On 6/29/21 5:04 PM, Rémi Bernon wrote:
On 6/29/21 7:31 PM, Zebediah Figura (she/her) wrote:
On 6/29/21 12:25 PM, Rémi Bernon wrote:
On 6/29/21 7:17 PM, Zebediah Figura (she/her) wrote:
On 6/29/21 2:21 AM, Rémi Bernon wrote:
Signed-off-by: Rémi Bernon rbernon@codeweavers.com
dlls/winebus.sys/main.c | 14 ++++++++++---- 1 file changed, 10 insertions(+), 4 deletions(-)
diff --git a/dlls/winebus.sys/main.c b/dlls/winebus.sys/main.c index 897be25ed51..f3e63e87aa2 100644 --- a/dlls/winebus.sys/main.c +++ b/dlls/winebus.sys/main.c @@ -374,10 +374,6 @@ void bus_unlink_hid_device(DEVICE_OBJECT *device) EnterCriticalSection(&device_list_cs); list_remove(&pnp_device->entry); LeaveCriticalSection(&device_list_cs);
- EnterCriticalSection(&ext->cs); - ext->removed = TRUE; - LeaveCriticalSection(&ext->cs); } void bus_remove_hid_device(DEVICE_OBJECT *device) @@ -700,11 +696,21 @@ static NTSTATUS pdo_pnp_dispatch(DEVICE_OBJECT *device, IRP *irp) status = STATUS_SUCCESS; break; + case IRP_MN_SURPRISE_REMOVAL: + EnterCriticalSection(&ext->cs); + remove_pending_irps(device); + ext->removed = TRUE; + LeaveCriticalSection(&ext->cs); + break;
This is fine, I guess, but it makes the lock in remove_pending_irps() redundant.
case IRP_MN_REMOVE_DEVICE: { struct pnp_device *pnp_device = ext->pnp_device; + EnterCriticalSection(&ext->cs); remove_pending_irps(device); + ext->removed = TRUE; + LeaveCriticalSection(&ext->cs); ext->vtbl->free_device(device);
I believe that ntoskrnl should guarantee we won't receive any IRPs after IRP_MN_REMOVE_DEVICE, which makes this hunk redundant.
Although we do, I don't think there's guarantees that IRP_MN_SURPRISE_REMOVAL is always sent first.

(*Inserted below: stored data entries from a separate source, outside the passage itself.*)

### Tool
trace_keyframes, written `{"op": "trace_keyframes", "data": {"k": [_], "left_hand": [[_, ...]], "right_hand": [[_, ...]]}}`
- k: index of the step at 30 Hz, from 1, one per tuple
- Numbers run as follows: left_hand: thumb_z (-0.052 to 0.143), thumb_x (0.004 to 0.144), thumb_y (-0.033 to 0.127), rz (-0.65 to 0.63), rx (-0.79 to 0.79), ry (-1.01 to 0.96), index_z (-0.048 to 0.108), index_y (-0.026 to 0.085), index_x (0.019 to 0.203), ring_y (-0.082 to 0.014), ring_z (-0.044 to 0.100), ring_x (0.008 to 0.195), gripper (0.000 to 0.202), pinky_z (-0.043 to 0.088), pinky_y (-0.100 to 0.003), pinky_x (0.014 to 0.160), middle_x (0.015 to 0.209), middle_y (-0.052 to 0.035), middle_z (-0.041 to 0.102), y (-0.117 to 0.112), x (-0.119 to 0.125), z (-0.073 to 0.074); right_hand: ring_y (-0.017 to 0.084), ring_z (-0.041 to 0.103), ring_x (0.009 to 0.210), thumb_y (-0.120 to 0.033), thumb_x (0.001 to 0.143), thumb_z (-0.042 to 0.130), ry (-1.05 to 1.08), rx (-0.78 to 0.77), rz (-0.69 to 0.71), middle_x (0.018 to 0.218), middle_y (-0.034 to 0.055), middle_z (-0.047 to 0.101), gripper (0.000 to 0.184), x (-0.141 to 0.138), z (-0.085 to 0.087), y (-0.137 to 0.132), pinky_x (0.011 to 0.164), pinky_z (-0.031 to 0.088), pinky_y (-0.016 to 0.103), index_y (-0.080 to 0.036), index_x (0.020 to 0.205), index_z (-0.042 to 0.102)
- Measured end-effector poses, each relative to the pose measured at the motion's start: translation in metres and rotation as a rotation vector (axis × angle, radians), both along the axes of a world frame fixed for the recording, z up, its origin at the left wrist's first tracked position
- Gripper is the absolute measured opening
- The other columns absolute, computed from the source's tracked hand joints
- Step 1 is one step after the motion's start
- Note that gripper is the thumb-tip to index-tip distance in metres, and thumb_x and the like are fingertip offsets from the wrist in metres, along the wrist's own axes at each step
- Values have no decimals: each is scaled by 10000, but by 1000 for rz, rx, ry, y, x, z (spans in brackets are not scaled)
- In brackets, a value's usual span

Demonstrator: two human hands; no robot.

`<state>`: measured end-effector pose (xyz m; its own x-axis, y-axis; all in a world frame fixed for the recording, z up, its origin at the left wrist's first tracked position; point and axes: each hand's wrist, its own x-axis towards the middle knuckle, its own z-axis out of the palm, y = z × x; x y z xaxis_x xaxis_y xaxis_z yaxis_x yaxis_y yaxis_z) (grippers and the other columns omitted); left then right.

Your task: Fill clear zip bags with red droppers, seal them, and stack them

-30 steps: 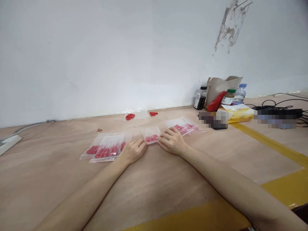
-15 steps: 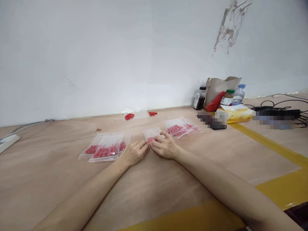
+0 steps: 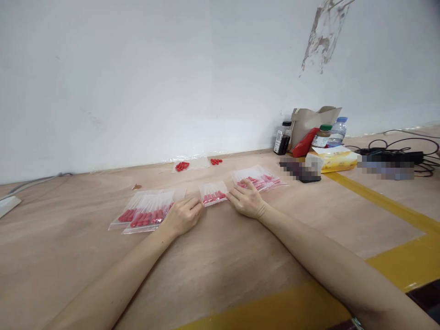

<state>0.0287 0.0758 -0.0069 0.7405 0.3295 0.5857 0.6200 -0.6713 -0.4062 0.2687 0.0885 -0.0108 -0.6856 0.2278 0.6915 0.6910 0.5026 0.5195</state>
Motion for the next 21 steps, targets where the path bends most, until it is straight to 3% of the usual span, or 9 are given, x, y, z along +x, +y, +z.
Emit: {"op": "trace_keyframes", "data": {"k": [3,6,8,11,13,14,16,18,21], "left_hand": [[412,834,132,6,-42,-27,548,162,724,-126,525,615,177,404,-236,585,696,-22,565,-1,0,-1],[394,855,210,59,-256,-157,535,164,733,-133,535,630,192,422,-245,589,731,-33,557,-6,3,3],[435,842,320,99,-541,-371,523,173,833,-135,547,633,172,443,-257,590,781,-34,554,-10,7,9],[425,817,486,108,-1182,-856,400,207,1106,-143,581,591,403,486,-301,587,794,-31,573,-12,17,17],[420,818,494,58,-1584,-1150,345,202,1169,-157,609,622,462,503,-328,627,795,-46,599,-12,23,19],[475,803,453,32,-1713,-1253,369,187,1150,-160,617,656,450,504,-325,657,802,-55,609,-12,26,20],[625,715,297,21,-1794,-1337,451,153,1070,-148,616,700,421,494,-277,683,808,-59,622,-10,26,23],[684,629,182,83,-1730,-1287,503,142,1021,-131,607,676,434,481,-232,639,776,-45,628,-8,18,32],[707,595,232,200,-1573,-1115,520,179,1044,-138,602,664,489,464,-227,578,770,-21,631,-4,-11,60]], "right_hand": [[111,415,640,-165,861,377,14,-2,-20,637,10,523,251,1,-1,3,807,253,348,-157,665,533],[107,410,615,-223,872,381,38,-15,-10,623,4,518,268,4,-1,4,824,250,353,-159,653,522],[104,411,605,-244,873,390,69,-20,7,613,-2,516,270,5,-1,3,830,251,346,-159,650,518],[96,411,599,-265,871,404,114,-24,59,609,-9,522,272,2,-1,-2,845,249,335,-161,646,516],[92,412,602,-270,871,406,102,-39,119,622,-12,534,269,-4,-1,-7,860,241,331,-165,652,522],[91,416,608,-275,869,409,77,-58,158,628,-15,538,264,-8,-1,-9,866,238,327,-169,658,526],[95,429,630,-314,855,431,12,-127,233,635,-18,546,260,-12,1,-11,864,244,317,-177,660,535],[118,459,698,-403,811,475,9,-241,230,679,0,567,272,-9,5,-10,848,259,320,-179,679,554],[190,474,883,-490,712,547,188,-434,25,884,58,592,335,10,11,-3,848,263,361,-181,830,594]]}}
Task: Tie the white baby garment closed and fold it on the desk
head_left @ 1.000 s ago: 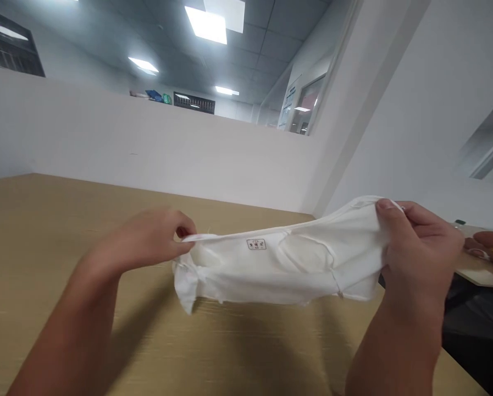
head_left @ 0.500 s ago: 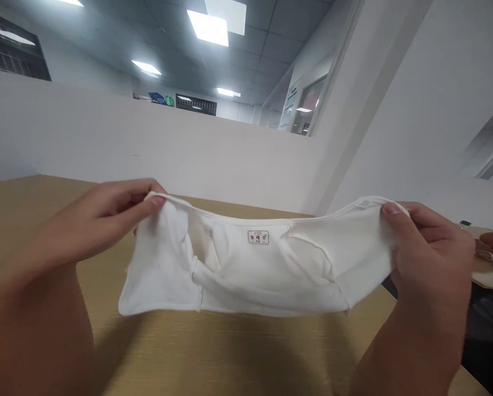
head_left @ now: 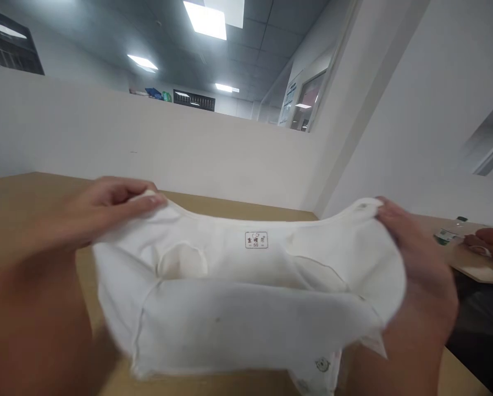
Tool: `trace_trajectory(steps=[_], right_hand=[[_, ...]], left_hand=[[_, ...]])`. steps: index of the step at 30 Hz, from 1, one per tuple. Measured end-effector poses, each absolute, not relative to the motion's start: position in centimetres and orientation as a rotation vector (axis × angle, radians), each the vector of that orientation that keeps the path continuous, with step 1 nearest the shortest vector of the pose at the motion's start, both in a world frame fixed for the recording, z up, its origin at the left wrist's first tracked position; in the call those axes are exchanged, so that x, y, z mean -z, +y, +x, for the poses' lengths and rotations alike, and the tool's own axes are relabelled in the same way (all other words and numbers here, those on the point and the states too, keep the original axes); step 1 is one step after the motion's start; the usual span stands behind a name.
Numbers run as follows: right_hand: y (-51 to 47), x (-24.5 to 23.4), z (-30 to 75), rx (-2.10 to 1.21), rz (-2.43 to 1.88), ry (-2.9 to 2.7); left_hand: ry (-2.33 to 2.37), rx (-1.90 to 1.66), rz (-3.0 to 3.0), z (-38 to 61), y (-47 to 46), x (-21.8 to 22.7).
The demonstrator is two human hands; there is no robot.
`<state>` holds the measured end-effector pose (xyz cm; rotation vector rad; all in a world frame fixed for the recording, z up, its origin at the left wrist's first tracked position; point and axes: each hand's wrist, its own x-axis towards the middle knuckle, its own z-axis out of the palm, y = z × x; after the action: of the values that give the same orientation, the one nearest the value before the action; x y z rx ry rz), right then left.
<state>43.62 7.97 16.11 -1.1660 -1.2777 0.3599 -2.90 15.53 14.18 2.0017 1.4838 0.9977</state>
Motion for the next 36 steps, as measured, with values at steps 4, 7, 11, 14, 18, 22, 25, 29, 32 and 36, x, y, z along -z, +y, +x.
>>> trace_trajectory(steps=[4,7,11,14,18,22,25,29,32,36], right_hand=[[13.2,-13.0,46.1,-0.678,-1.533,-1.433],[17.5,-9.3,47.4,-0.930,-1.718,-1.580],[22.3,-3.4,47.6,-0.839,-1.817,-1.612],[24.7,0.7,46.9,-0.650,-1.832,-1.550],[26.4,4.0,46.1,-0.426,-1.857,-1.469],[26.7,2.7,45.6,-0.287,-1.798,-1.451],[25.3,-0.4,44.7,-0.268,-1.635,-1.546],[20.5,-2.2,41.8,-0.564,-1.322,-1.956],[17.2,0.1,39.8,-0.705,-1.259,-2.236],[16.2,5.3,38.9,-0.501,-1.256,-2.150]], left_hand=[[1.283,-0.356,2.039,-2.0,21.6,-11.4],[1.300,-0.232,1.945,-1.4,27.0,-7.3],[1.254,-0.178,1.894,-0.2,31.9,-1.2],[1.365,-0.317,1.993,1.1,33.6,2.0],[1.486,-0.510,2.125,2.4,34.3,4.4],[1.671,-0.562,2.169,3.0,34.4,5.1],[1.719,-0.634,2.216,4.0,33.9,4.1],[1.449,-0.672,2.381,7.0,32.7,3.1],[1.197,-0.575,2.469,9.7,31.7,4.1],[1.035,-0.458,2.511,11.0,31.2,6.4]])
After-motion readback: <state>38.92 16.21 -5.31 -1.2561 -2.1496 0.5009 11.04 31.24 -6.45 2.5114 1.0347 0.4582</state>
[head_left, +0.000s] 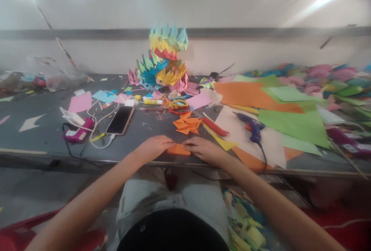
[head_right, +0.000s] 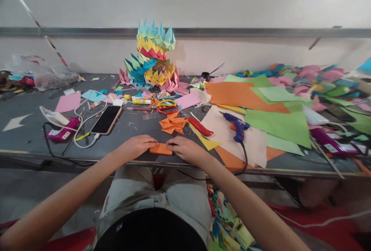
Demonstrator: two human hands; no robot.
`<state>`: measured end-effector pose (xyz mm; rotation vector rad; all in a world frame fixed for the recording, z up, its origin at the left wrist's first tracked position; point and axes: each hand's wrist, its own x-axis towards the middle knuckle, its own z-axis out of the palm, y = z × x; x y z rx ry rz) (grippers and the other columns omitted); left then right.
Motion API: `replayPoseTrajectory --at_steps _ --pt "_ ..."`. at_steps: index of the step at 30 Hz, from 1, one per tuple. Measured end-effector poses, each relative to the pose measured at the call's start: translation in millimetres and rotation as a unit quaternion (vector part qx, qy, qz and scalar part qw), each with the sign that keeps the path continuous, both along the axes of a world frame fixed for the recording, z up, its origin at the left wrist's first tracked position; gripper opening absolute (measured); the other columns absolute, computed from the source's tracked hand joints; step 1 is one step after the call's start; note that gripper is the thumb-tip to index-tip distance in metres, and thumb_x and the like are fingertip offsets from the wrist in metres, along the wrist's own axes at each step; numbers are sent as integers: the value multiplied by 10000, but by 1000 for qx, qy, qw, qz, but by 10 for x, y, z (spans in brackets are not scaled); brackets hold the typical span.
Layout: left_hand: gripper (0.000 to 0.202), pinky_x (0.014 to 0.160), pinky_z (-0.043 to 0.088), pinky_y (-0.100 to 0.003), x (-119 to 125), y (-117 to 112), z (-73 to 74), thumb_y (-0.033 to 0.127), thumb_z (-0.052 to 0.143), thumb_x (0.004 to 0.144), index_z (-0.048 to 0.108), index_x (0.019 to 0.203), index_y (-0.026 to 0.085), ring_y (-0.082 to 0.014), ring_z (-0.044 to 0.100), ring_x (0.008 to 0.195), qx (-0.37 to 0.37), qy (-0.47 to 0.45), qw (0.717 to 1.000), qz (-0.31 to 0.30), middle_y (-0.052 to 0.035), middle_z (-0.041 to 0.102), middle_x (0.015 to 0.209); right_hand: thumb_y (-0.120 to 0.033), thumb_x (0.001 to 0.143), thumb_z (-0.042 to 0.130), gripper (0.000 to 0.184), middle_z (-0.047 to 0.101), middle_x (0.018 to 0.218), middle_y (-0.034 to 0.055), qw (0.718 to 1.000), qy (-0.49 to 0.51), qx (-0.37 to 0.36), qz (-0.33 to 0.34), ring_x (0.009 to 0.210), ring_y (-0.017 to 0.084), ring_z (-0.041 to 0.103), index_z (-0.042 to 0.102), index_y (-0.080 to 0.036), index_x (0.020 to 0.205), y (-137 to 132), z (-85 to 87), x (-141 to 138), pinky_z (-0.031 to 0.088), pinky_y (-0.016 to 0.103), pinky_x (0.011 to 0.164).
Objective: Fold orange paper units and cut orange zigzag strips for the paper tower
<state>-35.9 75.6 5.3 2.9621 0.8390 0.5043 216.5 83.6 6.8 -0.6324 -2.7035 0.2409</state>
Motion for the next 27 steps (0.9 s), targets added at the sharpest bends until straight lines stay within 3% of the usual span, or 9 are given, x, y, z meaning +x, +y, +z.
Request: replayPoseTrajectory --at_steps 7,17,23,27 --pt "267 842 496 -308 8 -9 62 94 453 866 583 1096 132 -170 581 969 23 58 998 -11 -97 630 1069 -168 915 340 344 632 1063 87 999 -37 -28 -12 976 166 555 611 -205 1126 -9 37 -36 455 308 870" --pt "243 841 481 -295 33 -40 74 102 471 862 585 1075 138 -175 565 971 14 87 996 16 -88 610 1080 -302 924 375 290 649 1016 65 989 -68 -101 -79 921 181 584 626 -217 1041 -48 138 -95 450 298 821" --pt "249 874 459 -339 90 -127 105 102 464 855 591 1068 128 -213 539 1050 6 95 994 56 -114 582 1146 -98 879 353 366 581 1221 88 995 -99 8 30 1132 220 493 575 -147 1165 -15 49 -56 409 376 932" --pt "325 954 405 -370 214 -287 72 127 454 839 547 1149 94 -224 497 1150 -2 74 995 67 -144 549 1231 -72 824 401 393 616 1166 100 996 -86 15 35 1100 196 518 570 -130 1174 1 21 -59 428 358 917"
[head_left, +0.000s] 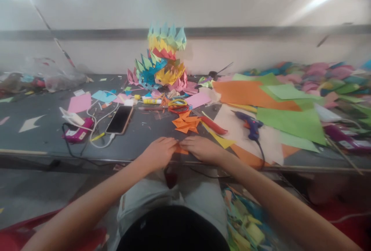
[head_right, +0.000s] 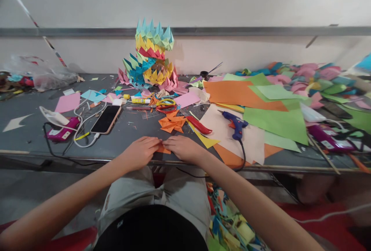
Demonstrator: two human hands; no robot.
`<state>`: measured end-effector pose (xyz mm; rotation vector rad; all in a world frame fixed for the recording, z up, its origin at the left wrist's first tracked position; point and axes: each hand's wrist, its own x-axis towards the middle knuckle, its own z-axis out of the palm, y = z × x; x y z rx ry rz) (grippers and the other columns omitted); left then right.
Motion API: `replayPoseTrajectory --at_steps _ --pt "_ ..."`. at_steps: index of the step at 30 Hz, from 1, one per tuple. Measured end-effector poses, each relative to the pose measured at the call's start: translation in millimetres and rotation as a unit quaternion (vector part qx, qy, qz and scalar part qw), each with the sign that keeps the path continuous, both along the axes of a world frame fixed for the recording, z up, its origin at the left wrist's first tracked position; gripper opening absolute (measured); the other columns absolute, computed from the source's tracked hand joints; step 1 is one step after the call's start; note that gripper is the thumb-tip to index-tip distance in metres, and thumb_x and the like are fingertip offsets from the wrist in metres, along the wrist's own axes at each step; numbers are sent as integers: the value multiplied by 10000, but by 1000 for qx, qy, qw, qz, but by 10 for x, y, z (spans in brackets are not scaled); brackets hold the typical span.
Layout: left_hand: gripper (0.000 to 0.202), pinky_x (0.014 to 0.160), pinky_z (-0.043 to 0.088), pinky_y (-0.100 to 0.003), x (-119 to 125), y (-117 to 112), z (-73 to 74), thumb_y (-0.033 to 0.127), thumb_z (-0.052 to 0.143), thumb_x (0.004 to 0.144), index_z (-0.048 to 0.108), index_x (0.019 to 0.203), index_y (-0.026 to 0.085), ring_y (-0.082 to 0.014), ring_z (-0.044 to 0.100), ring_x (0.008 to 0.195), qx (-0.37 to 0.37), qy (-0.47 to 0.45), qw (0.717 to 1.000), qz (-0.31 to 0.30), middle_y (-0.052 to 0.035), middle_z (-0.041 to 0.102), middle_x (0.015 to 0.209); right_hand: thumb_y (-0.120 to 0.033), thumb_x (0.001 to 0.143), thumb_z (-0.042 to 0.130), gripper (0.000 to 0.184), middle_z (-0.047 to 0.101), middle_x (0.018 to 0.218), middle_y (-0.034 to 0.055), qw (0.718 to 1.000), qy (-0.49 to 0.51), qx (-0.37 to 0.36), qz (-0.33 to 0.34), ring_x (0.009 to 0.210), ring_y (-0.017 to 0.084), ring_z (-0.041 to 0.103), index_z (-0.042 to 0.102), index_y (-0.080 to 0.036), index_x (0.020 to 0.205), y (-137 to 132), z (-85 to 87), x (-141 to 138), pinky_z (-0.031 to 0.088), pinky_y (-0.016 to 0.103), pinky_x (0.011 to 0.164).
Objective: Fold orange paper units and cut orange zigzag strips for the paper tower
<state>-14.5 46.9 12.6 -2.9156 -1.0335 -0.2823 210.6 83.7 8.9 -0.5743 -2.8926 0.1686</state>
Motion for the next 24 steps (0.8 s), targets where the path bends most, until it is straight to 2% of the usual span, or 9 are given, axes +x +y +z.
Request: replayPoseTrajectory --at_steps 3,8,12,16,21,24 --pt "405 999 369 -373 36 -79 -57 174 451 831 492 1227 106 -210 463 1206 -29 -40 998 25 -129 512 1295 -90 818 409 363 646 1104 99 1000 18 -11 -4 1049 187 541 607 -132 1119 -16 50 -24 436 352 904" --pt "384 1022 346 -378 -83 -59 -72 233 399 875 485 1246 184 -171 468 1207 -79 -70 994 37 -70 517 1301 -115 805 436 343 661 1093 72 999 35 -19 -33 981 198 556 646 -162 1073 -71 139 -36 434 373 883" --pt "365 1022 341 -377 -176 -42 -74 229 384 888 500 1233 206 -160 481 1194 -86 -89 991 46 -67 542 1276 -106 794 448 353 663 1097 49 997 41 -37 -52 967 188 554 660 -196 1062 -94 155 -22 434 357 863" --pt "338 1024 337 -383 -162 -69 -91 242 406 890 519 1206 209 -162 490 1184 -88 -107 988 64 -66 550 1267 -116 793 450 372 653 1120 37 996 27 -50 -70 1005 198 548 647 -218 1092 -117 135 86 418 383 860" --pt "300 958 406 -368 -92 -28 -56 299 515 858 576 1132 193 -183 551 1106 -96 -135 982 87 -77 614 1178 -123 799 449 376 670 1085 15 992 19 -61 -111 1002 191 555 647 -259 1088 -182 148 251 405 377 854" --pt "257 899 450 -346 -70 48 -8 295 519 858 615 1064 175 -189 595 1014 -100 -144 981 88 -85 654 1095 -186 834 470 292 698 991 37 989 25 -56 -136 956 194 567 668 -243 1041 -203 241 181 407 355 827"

According to [1] the sequence could be IRP_MN_START_DEVICE -> IRP_MN_REMOVE_DEVICE -but probably no IRP could be queued in between- or IRP_MN_QUERY_REMOVE_DEVICE -> IRP_MN_REMOVE_DEVICE -which we don't support.
[1] https://docs.microsoft.com/en-us/windows-hardware/drivers/kernel/understandi...
Right, but either way we shouldn't get any IRPs *after* IRP_MN_REMOVE_DEVICE. So nothing should be checking ext->removed, or trying to access the CS.
I don't see exactly what prevents this, but alright. FWIW the CS is currently acquired in IRP_MN_REMOVE_DEVICE, even before these patches.
The only way I can see that this is indeed unnecessary is if IRP_MN_REMOVE_DEVICE is special and only sent when all the handles to the device have been closed and all IRPs have been processed (either completed or marked pending).
(And if there's no such guarantees I can easily see how this could go wrong if IRP_MN_REMOVE_DEVICE completes before another IRP finished its processing)
As far as I can tell from the IRP_MN_REMOVE_DEVICE call sites, we just send it when the device is removed from the list, and it doesn't look obvious to me that there's such guarantees.
My understanding is that this *is* guaranteed, if only by convention, although on rereading all the documentation I can find I'm less sure.
According to [2] the children always get remove IRPs first, and we have tests for this and everything. This implies (though of course I can't find it stated outright) that by the time we get IRP_MN_REMOVE_DEVICE nothing should be sending us a new IRP (no user space handles, no child devices...) But in theory any kernel component could find our device and send it IRPs...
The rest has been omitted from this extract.